Go-tos are not only reliable, they’re relatable. 

You can’t read a book by its cover, but can you read a man by what he orders on his pizza?  I love learning about other people’s favorite pizzas because it almost feels like a glimpse into their soul; a quick look at their quirks and what comforts them.  When you ask “what’s your favorite pizza?” it feels like people open up to you one topping at a time.

Henry David Thoreau said, “is there a greater miracle than to see through another’s eyes, even for an instant?”

The go-to is so intriguing because it can be so simple for some and so complex for others. I have a different go-to for pretty much every different pizza restaurant I frequent, so I get it.

What pizza taught me?

Your go-to is that pizza you can rely on; it’s that pizza that’s faithful to us when we need something familiar. Go-to’s offer us a way to connect and learn from others. The next time you’re stumped on how to spark up a conversation just ask “what’s your pizza “go-to?”

What I’m eating: Glass Nickel The Ranch and Deluxe

What I’m reading: Never Lose a Customer Again Joey Coleman

 

 

A Trip Down Memory Aisle

“The more you love a memory, the stronger and stranger it is.” -Vladimir Nabokov

When I was little one of my favorite occurrences was free pizza samples at the grocery store on a Saturday morning.  I’d be grocery shopping with my Mom and luck would have it our cart would roll by a little old lady tending a metal pizza oven, serving up tiny squares of piping hot pizza on little paper napkins.

For me, that memory is filled with mystique and a tinge of longing.  That’s nostalgia. 

Nostalgia is that warm, happy place that lives in our memories.  It’s the emotional feeling I get when I see that Pizza Hut commercial from the early 90’s with the kid’s playing baseball (The one before Teenage Mutant Ninja Turtles on VHS).  It’s that sentimental state I get into when I think about staying in on a rainy night, popping in a frozen and getting cozy on the couch with a movie.

pizza hut little league

It’s my yearning for Rocky Rococo’s $1 slice Tuesdays when school let out in 8th grade; knowing I didn’t have a care in the world.  The thrill at 2 a.m. in college to have a grease soaked cardboard box with something that resembled pizza in it.  And how my Mom knew that I wanted squares and Jeff wanted triangles when she divvied up our frozen pizza growing up.

Nostalgia provides euphoria in the good times and can console us in times of loss. I’ve often turned to the fuzzy feelings of nostalgia when times get dark.

Fond memories and an oven preheated to 425˚.

I’m not one to get hung up on celebrity news and fanboyism, but I felt an immense sadness by the passing of Anthony Bourdain.

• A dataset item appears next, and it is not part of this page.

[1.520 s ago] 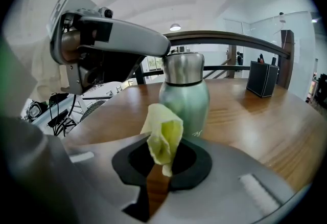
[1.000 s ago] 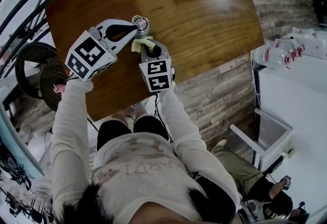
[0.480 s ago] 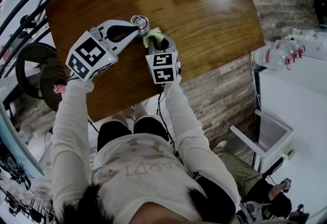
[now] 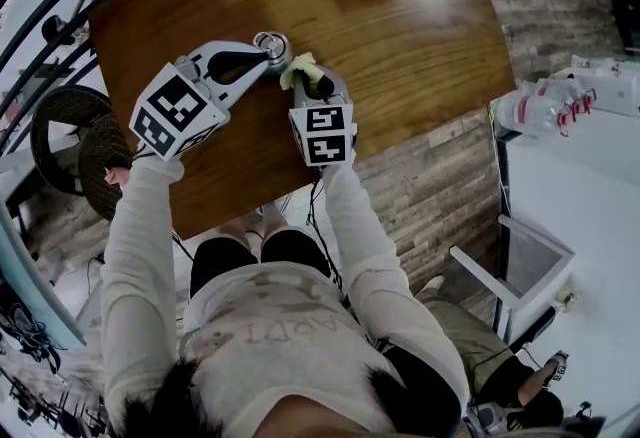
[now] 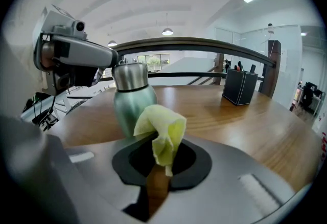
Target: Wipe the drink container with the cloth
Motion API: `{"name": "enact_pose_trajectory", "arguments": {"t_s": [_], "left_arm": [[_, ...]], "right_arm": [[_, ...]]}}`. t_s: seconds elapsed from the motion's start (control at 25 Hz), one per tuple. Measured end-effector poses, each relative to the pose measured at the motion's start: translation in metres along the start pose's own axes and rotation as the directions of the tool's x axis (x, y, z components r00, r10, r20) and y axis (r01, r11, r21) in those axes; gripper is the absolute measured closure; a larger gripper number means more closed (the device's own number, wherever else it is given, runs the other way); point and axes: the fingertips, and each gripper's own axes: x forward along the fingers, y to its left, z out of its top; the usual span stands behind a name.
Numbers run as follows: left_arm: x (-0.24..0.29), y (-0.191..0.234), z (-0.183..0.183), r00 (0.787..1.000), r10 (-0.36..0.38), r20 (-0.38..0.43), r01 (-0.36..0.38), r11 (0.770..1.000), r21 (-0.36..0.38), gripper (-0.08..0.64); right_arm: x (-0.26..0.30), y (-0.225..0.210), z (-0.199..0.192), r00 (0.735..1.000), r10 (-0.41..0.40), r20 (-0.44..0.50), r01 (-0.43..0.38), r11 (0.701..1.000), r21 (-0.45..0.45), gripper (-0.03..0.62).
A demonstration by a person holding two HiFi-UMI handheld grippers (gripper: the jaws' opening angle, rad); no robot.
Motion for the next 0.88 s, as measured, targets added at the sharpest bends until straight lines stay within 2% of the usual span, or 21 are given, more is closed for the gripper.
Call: {"name": "enact_pose_trajectory", "arguments": {"t_s": [0.28,0.6,0.88], "left_arm": [[-0.007,-0.006,-0.003,0.998,0.055,-0.020,-0.054,0.998,0.040,0.558],[-0.047,-0.014,-0.004,0.986,0.145,0.088,-0.141,0.989,-0.046,0.558],[-0.090,-0.024,-0.009,0.961,0.230,0.150,-0.214,0.970,-0.120,0.558]], "right_arm": [[-0.030,0.011,0.008,0.998,0.009,0.056,-0.012,0.999,0.051,0.548],[-0.066,0.021,0.019,0.993,0.003,0.120,-0.015,0.995,0.096,0.548],[-0.100,0.038,0.033,0.986,-0.009,0.169,-0.009,0.994,0.107,0.548]]}}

He got me excited about exploring the world through food and writing about it.  He was a voice of reason. Though I don’t know the guy beyond reading his books and watching his TV shows, I felt like I lost an old friend.

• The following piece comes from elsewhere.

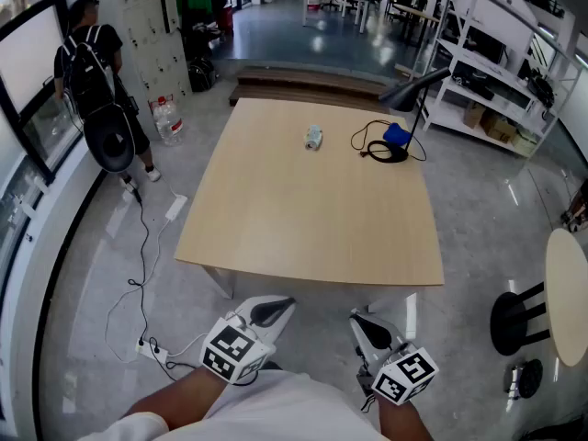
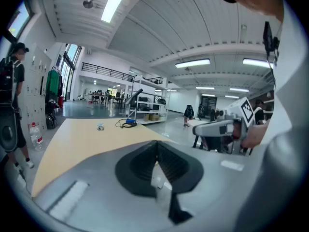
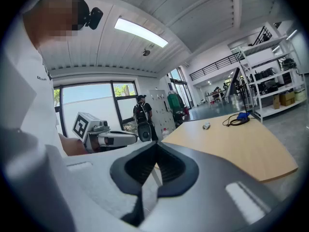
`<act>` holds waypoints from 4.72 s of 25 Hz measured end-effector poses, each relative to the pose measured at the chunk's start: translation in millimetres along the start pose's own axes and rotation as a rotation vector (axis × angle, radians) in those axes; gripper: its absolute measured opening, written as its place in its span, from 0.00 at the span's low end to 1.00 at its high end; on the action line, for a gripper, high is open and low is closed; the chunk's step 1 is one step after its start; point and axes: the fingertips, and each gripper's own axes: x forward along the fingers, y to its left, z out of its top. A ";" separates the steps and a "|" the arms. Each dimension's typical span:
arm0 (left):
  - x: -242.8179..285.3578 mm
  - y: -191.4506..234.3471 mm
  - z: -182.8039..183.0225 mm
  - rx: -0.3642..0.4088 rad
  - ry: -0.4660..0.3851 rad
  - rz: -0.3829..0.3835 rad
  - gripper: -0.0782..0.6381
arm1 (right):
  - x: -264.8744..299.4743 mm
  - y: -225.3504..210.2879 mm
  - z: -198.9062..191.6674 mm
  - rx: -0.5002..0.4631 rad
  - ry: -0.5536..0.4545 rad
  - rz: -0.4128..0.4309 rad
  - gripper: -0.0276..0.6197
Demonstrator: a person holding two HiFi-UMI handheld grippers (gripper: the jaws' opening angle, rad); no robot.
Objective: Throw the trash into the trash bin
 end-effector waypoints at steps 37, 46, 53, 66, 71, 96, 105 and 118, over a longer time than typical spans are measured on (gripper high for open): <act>-5.4 12.1 -6.4 -0.016 0.023 0.002 0.12 | 16.5 29.1 -0.6 0.011 0.002 0.134 0.05; -12.9 30.6 -11.8 -0.069 0.019 0.026 0.12 | 29.4 26.8 -4.7 0.048 0.002 0.127 0.05; -13.0 60.1 -3.4 -0.078 -0.008 0.053 0.12 | 49.1 16.1 1.5 0.059 0.003 0.106 0.05; -30.1 135.5 6.1 -0.082 -0.040 0.072 0.11 | 131.5 24.6 27.5 0.004 0.040 0.105 0.05; -30.5 166.1 9.5 -0.066 -0.049 0.063 0.11 | 161.5 27.1 37.3 -0.007 0.032 0.079 0.05; 26.7 248.8 23.7 -0.103 0.006 0.143 0.11 | 257.7 -119.4 63.5 0.118 0.100 -0.014 0.08; 115.4 271.6 36.6 -0.086 0.070 0.146 0.11 | 311.1 -205.4 54.4 0.186 0.154 -0.014 0.13; 177.9 296.5 25.4 -0.093 0.200 0.178 0.11 | 407.1 -324.1 41.8 0.304 0.190 -0.049 0.23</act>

Maybe that despair comes from the realization that all things grow and die, or that everything changes and that’s scary.  Maybe it’s witnessing an icon fall, and knowing those we look up to have their own weaknesses that can ruin them. Either way, I do believe recounting the beauty of our past can aid in that pain, so we can move forward. In homage to my fallen anti-hero, I spent my last pizza night revisiting the first season of No Reservations circa 2005 in which Anthony kicks off the show in Paris, France. It brought me back to a better place after a rough week.

What pizza taught me:

Moments are fleeting, but our memories are not.  Nostalgia can help us look past our current problems and see the bigger picture; the reasons why it’s worth getting up, dusting off and pushing forward.  When the world gets dark I’ll recall strolling down my favorite aisle with my Mom and find solace in that little old sample lady and the tiny slice she served.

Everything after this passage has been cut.